-- PROBLEM TO SOLVE --
In the copy you make, include no pictures, and transcribe every record exactly.

-- DATA SUPPLIED --
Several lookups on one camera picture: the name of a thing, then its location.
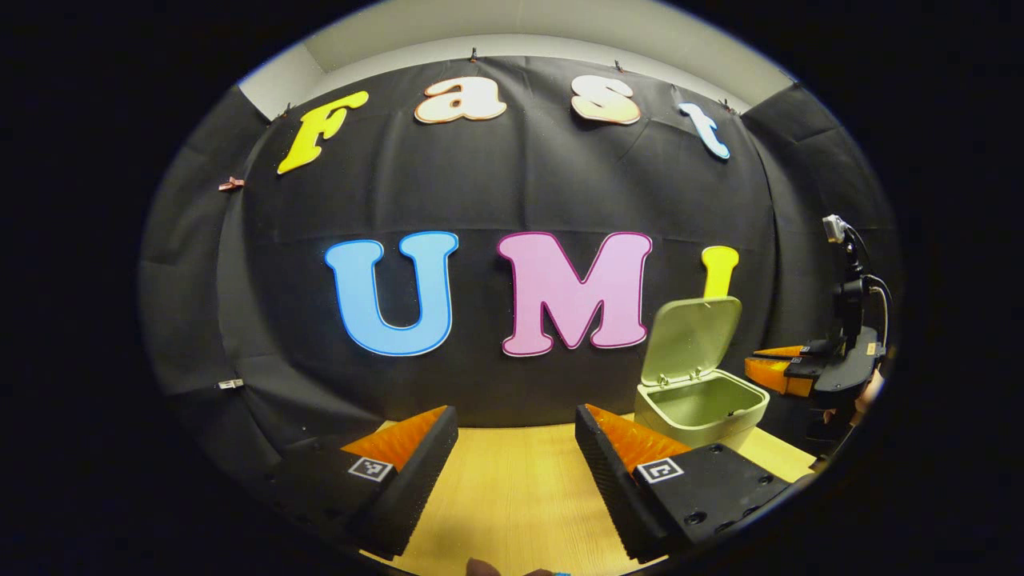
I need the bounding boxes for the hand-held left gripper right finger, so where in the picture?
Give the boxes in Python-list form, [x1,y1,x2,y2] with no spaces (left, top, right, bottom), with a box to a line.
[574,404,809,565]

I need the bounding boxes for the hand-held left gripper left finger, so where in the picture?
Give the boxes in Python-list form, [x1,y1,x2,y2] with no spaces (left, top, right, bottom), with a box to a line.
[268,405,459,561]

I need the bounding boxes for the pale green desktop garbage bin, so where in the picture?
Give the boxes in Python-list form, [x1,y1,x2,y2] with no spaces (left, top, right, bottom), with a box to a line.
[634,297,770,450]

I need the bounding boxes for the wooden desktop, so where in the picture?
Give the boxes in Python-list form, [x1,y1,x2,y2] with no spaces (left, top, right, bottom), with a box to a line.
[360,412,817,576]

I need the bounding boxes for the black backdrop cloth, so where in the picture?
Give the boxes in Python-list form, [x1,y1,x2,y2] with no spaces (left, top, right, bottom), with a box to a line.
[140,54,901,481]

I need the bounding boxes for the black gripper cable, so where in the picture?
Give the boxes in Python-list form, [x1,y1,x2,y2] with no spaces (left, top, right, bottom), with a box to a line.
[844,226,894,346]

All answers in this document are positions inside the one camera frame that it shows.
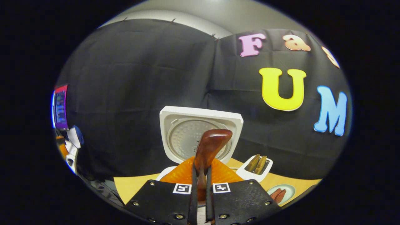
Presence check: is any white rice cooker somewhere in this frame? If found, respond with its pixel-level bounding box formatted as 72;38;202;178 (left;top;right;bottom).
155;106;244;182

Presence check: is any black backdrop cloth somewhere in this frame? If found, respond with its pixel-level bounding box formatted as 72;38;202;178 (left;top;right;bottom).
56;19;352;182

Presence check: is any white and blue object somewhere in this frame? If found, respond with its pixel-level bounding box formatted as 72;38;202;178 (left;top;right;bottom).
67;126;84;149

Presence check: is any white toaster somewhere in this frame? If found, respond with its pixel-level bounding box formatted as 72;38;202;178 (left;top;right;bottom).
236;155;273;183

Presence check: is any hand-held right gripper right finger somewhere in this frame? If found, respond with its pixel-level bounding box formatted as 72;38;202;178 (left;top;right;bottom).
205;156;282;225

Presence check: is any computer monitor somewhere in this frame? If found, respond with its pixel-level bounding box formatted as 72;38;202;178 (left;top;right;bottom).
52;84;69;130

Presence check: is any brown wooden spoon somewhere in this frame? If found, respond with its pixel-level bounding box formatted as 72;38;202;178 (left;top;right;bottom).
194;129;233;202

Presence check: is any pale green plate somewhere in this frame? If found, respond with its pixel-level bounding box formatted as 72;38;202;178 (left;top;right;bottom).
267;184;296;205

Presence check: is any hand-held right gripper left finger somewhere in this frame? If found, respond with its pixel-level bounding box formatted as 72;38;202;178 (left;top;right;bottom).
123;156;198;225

-- EXERCISE OUTPUT --
Several lookups on one camera picture: the name of a thing, then its location.
I need the bounding boxes for the hand-held left gripper right finger, so where in the picture?
Give the boxes in Python-list form, [x1,y1,x2,y2] with no spaces (left, top, right, bottom), with a box to a line.
[574,404,809,565]

I need the bounding boxes for the hand-held left gripper left finger, so where in the picture?
Give the boxes in Python-list form, [x1,y1,x2,y2] with no spaces (left, top, right, bottom), with a box to a line.
[268,405,459,561]

I need the bounding boxes for the pale green desktop garbage bin, so where in the picture?
Give the boxes in Python-list form, [x1,y1,x2,y2] with no spaces (left, top, right, bottom), with a box to a line.
[634,297,770,450]

I need the bounding boxes for the wooden desktop, so where in the picture?
Give the boxes in Python-list form, [x1,y1,x2,y2] with no spaces (left, top, right, bottom), with a box to a line.
[360,412,817,576]

I need the bounding boxes for the black backdrop cloth, so where in the picture?
Give the boxes in Python-list form, [x1,y1,x2,y2] with no spaces (left, top, right, bottom), with a box to a line.
[140,54,901,481]

I need the bounding boxes for the black gripper cable, so where in the picture?
Give the boxes in Python-list form, [x1,y1,x2,y2] with no spaces (left, top, right, bottom), with a box to a line.
[844,226,894,346]

All answers in this document are positions inside the one camera frame that it shows.
Presence check: is any white rice cooker somewhere in this frame? If found, respond with its pixel-level bounding box formatted as 72;38;202;178 (left;top;right;bottom).
155;106;244;182

Presence check: is any black backdrop cloth somewhere in this frame? If found, respond with its pixel-level bounding box formatted as 72;38;202;178 (left;top;right;bottom).
56;19;352;182

Presence check: is any white and blue object somewhere in this frame? If found, respond with its pixel-level bounding box formatted as 72;38;202;178 (left;top;right;bottom).
67;126;84;149

Presence check: is any white toaster somewhere in this frame? If found, respond with its pixel-level bounding box formatted as 72;38;202;178 (left;top;right;bottom).
236;155;273;183

Presence check: is any hand-held right gripper right finger somewhere in this frame? If found, respond with its pixel-level bounding box formatted as 72;38;202;178 (left;top;right;bottom).
205;156;282;225

Presence check: is any computer monitor somewhere in this frame? If found, respond with its pixel-level bounding box formatted as 72;38;202;178 (left;top;right;bottom).
52;84;69;130

Presence check: is any brown wooden spoon somewhere in this frame? If found, respond with its pixel-level bounding box formatted as 72;38;202;178 (left;top;right;bottom).
194;129;233;202

Presence check: is any pale green plate somewhere in this frame? If found, respond with its pixel-level bounding box formatted as 72;38;202;178 (left;top;right;bottom).
267;184;296;205

Presence check: is any hand-held right gripper left finger somewhere in this frame? If found, respond with its pixel-level bounding box formatted as 72;38;202;178 (left;top;right;bottom).
123;156;198;225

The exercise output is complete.